How to get more traffic through the images in your blog post

Images are an important component of your blog post because they add interest, often reinforcing your written message.  They’re also a way to attract the search engines to your site.

When you upload a photo to your blog, most blog systems will give you the option of adding an alternative title. Often the existing title, if you’re importing a photo you’ve found on Flickr for example, is just a string of numbers.

I’ve tended to skip over this step, but won’t anymore, after hearing Ross Dunn’s SEO presentation to our Social Media Club last night.

The problem according to Ross is that a string of numbers is not search engine friendly.

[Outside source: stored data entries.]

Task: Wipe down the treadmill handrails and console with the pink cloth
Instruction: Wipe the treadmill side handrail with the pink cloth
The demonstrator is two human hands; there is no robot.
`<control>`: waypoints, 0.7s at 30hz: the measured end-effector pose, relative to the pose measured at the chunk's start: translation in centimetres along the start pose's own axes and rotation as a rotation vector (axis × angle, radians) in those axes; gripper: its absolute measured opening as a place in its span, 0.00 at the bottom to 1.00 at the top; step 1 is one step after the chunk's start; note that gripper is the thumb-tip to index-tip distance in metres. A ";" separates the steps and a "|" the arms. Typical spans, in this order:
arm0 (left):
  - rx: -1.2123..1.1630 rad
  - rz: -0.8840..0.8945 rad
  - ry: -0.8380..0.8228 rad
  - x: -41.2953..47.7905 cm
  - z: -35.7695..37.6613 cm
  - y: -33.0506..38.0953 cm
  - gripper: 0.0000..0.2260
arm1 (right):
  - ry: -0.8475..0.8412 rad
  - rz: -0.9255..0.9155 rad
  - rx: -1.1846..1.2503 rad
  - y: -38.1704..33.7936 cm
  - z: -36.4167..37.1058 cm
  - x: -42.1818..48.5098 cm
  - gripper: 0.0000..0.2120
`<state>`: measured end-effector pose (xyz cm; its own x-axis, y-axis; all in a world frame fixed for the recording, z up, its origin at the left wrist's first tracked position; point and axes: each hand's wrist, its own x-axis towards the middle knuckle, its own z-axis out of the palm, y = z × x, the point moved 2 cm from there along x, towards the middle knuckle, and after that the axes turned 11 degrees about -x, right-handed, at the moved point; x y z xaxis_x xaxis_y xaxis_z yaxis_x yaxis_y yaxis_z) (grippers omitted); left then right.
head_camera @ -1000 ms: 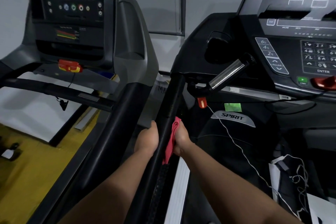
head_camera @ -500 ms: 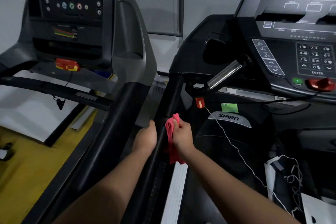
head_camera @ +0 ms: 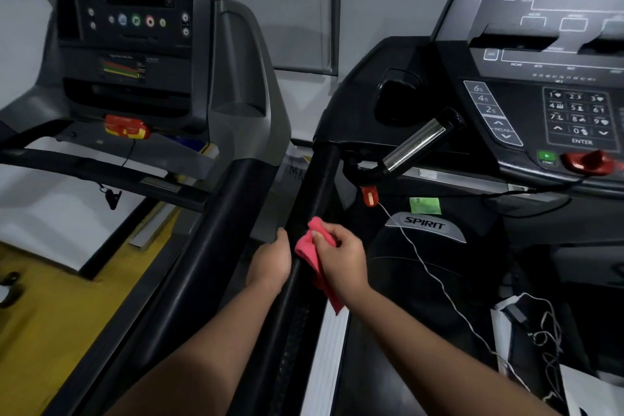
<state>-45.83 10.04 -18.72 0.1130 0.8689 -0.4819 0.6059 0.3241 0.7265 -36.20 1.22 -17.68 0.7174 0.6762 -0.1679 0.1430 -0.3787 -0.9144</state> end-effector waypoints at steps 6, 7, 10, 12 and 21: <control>-0.011 -0.005 -0.009 -0.2 -0.1 0.1 0.29 | 0.012 -0.107 -0.134 -2.0 -0.9 1.9 0.11; -0.013 -0.008 -0.011 -0.2 -0.1 0.1 0.29 | 0.015 -0.119 -0.165 -2.3 -0.9 2.1 0.12; -0.013 -0.002 -0.018 0.2 0.0 -0.2 0.29 | 0.010 -0.187 -0.312 -2.4 -0.4 1.1 0.13; -0.037 -0.002 -0.040 0.5 0.1 -0.5 0.30 | -0.026 -0.254 -0.387 -1.9 0.0 -0.4 0.13; -0.029 -0.005 -0.028 0.2 -0.1 -0.3 0.29 | -0.004 -0.257 -0.415 -3.5 -0.4 1.8 0.13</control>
<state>-46.10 10.18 -18.96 0.1327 0.8566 -0.4986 0.5838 0.3389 0.7378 -35.16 3.56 -14.62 0.6209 0.7828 0.0422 0.5754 -0.4185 -0.7027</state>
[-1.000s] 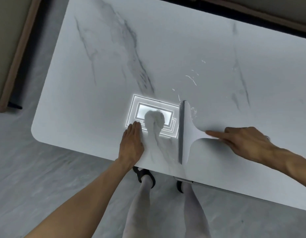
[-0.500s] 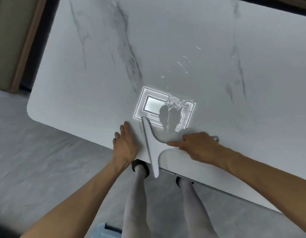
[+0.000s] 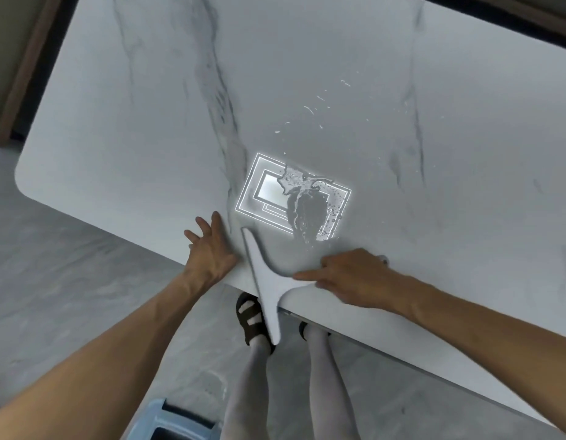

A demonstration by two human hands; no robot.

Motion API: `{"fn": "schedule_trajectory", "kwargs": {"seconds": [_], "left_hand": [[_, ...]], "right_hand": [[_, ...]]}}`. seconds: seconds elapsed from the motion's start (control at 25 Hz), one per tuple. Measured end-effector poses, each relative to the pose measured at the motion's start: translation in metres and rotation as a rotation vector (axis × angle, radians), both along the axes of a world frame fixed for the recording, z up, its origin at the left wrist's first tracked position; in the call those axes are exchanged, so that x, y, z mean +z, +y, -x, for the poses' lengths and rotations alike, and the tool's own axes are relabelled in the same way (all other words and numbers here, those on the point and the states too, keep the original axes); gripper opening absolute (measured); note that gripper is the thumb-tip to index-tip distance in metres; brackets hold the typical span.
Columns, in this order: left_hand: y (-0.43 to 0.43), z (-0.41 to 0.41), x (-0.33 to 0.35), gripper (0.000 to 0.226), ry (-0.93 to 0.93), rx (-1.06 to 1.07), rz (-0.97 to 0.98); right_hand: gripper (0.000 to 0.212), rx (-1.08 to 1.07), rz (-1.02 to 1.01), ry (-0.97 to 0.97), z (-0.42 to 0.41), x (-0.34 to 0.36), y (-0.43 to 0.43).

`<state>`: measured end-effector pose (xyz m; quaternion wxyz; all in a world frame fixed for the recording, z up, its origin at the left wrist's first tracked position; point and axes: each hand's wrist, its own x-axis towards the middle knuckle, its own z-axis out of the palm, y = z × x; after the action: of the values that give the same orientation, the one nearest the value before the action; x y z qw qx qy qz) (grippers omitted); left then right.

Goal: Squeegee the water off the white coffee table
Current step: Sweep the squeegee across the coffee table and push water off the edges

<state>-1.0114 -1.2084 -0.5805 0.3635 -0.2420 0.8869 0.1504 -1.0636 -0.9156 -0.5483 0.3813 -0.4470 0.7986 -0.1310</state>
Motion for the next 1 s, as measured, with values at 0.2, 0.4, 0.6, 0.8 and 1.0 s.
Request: {"fn": "schedule_trajectory", "kwargs": {"seconds": [0.2,0.4,0.6,0.8,1.0], "left_hand": [[-0.003,-0.003,-0.005,0.088,-0.041,-0.052,0.004],[0.005,0.006,0.009,0.081,-0.045,0.009,-0.019],[0.010,0.008,0.022,0.082,-0.066,-0.013,-0.024],[-0.004,0.004,0.034,0.059,0.134,0.234,-0.042],[-0.040,-0.012,0.038,0.061,0.261,0.513,-0.020]], "right_hand": [[0.037,-0.001,-0.007,0.064,0.003,-0.013,-0.004],[0.036,-0.111,-0.087,0.204,0.041,0.009,0.076],[0.032,-0.252,-0.247,0.266,0.075,0.046,0.144],[0.034,-0.156,-0.121,0.231,0.056,0.045,0.094],[0.035,-0.126,0.041,0.008,-0.009,0.004,-0.073]]}}
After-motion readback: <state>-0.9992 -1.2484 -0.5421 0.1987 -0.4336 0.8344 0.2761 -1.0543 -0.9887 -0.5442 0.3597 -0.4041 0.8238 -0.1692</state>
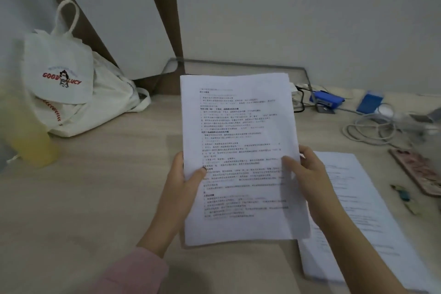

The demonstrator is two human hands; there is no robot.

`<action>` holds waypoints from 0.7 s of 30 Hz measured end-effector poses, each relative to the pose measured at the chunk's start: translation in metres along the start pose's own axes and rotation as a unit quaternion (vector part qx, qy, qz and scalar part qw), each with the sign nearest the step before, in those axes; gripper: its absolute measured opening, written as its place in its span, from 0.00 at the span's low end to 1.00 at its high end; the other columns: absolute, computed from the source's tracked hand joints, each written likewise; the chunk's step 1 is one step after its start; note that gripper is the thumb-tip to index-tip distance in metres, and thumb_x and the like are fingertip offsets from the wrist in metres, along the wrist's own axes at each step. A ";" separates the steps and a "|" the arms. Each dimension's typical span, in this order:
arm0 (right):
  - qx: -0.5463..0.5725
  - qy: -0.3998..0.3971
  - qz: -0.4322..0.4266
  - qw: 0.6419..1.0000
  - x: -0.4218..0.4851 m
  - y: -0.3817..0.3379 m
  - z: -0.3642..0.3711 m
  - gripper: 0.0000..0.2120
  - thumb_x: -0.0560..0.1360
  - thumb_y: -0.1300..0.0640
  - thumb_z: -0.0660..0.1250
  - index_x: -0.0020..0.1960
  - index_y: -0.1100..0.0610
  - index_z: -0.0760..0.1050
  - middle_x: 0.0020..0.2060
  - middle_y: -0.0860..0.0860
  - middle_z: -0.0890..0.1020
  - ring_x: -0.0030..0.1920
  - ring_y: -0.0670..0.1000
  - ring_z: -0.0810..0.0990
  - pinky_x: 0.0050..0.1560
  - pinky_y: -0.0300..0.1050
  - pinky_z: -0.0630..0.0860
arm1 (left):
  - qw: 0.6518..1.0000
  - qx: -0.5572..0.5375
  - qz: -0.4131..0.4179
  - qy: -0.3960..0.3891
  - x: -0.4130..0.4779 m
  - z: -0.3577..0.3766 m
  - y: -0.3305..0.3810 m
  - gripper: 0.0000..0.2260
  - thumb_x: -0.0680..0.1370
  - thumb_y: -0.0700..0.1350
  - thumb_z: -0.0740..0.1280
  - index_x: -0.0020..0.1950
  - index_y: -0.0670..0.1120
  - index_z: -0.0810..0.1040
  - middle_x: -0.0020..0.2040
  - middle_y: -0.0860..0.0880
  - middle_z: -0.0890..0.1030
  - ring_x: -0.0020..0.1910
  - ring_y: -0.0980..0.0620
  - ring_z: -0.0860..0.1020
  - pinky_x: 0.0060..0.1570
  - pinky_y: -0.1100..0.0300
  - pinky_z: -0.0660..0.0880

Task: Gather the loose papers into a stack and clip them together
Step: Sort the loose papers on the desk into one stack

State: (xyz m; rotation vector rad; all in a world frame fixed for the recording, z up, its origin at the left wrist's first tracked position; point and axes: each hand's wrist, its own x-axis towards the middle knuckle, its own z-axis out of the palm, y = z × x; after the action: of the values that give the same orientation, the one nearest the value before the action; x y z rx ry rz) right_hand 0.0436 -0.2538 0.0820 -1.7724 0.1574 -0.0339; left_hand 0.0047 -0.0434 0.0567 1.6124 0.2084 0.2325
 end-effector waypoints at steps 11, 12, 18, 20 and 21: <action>-0.054 0.145 0.082 0.985 0.005 0.048 -0.139 0.12 0.76 0.65 0.59 0.57 0.54 0.69 0.41 0.49 0.79 0.38 0.51 0.77 0.35 0.45 0.72 | 0.975 0.023 -0.064 -0.214 -0.010 0.143 -0.015 0.13 0.78 0.42 0.61 0.60 0.54 0.69 0.57 0.55 0.79 0.55 0.55 0.78 0.58 0.51 0.75; -0.062 0.152 0.087 0.983 0.007 0.054 -0.146 0.12 0.76 0.65 0.59 0.57 0.54 0.69 0.41 0.49 0.80 0.37 0.50 0.77 0.34 0.44 0.72 | 0.972 0.040 -0.061 -0.225 -0.011 0.152 -0.019 0.12 0.78 0.42 0.61 0.58 0.57 0.69 0.57 0.57 0.78 0.54 0.57 0.78 0.57 0.53 0.76; -0.171 0.132 0.137 0.967 0.017 0.090 -0.170 0.19 0.76 0.63 0.59 0.66 0.54 0.71 0.60 0.53 0.76 0.58 0.52 0.74 0.50 0.44 0.70 | 0.968 0.132 -0.046 -0.208 -0.009 0.184 -0.051 0.20 0.72 0.43 0.64 0.64 0.51 0.69 0.61 0.54 0.71 0.63 0.54 0.71 0.64 0.52 0.70; -0.160 0.114 0.159 0.967 0.018 0.097 -0.172 0.21 0.76 0.63 0.59 0.68 0.56 0.69 0.59 0.52 0.77 0.55 0.51 0.74 0.44 0.40 0.70 | 0.968 0.110 -0.067 -0.215 -0.008 0.186 -0.056 0.22 0.69 0.47 0.63 0.63 0.56 0.69 0.62 0.54 0.74 0.61 0.55 0.73 0.62 0.50 0.72; -0.155 0.107 0.163 0.968 0.018 0.098 -0.171 0.20 0.76 0.63 0.58 0.67 0.56 0.69 0.59 0.51 0.77 0.54 0.51 0.75 0.42 0.40 0.70 | 0.968 0.097 -0.077 -0.219 -0.007 0.187 -0.058 0.21 0.69 0.48 0.63 0.62 0.60 0.69 0.62 0.55 0.74 0.62 0.55 0.73 0.62 0.50 0.73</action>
State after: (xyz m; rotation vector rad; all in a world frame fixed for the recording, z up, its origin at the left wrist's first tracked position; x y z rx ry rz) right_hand 0.0339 -0.4414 0.0208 -2.0318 0.6382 0.0401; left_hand 0.0496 -0.2214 -0.0109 1.7884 0.0141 -0.2720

You’re better off to use a more descriptive title such as:

  • image of man reading newspaper, or
  • picture of person at computer.

Man reading newspaper

There’s a much greater chance that this will get picked up by sites such as Google.  And in addition to the SEO benefits of a descriptive title,  visitors to your site who have images turned off will appreciate it, as will those who use assistive technology to surf the net.

Use a title that’s meaningful, and don’t stuff it with keywords.

With your images appropriately titled, people searching for specific images may end up coming to your site. If it’s inviting and your popular posts are easy to find, there’s a good chance these passersby may stay and look around.

Good luck, and I hope this gets your blog some additional traction.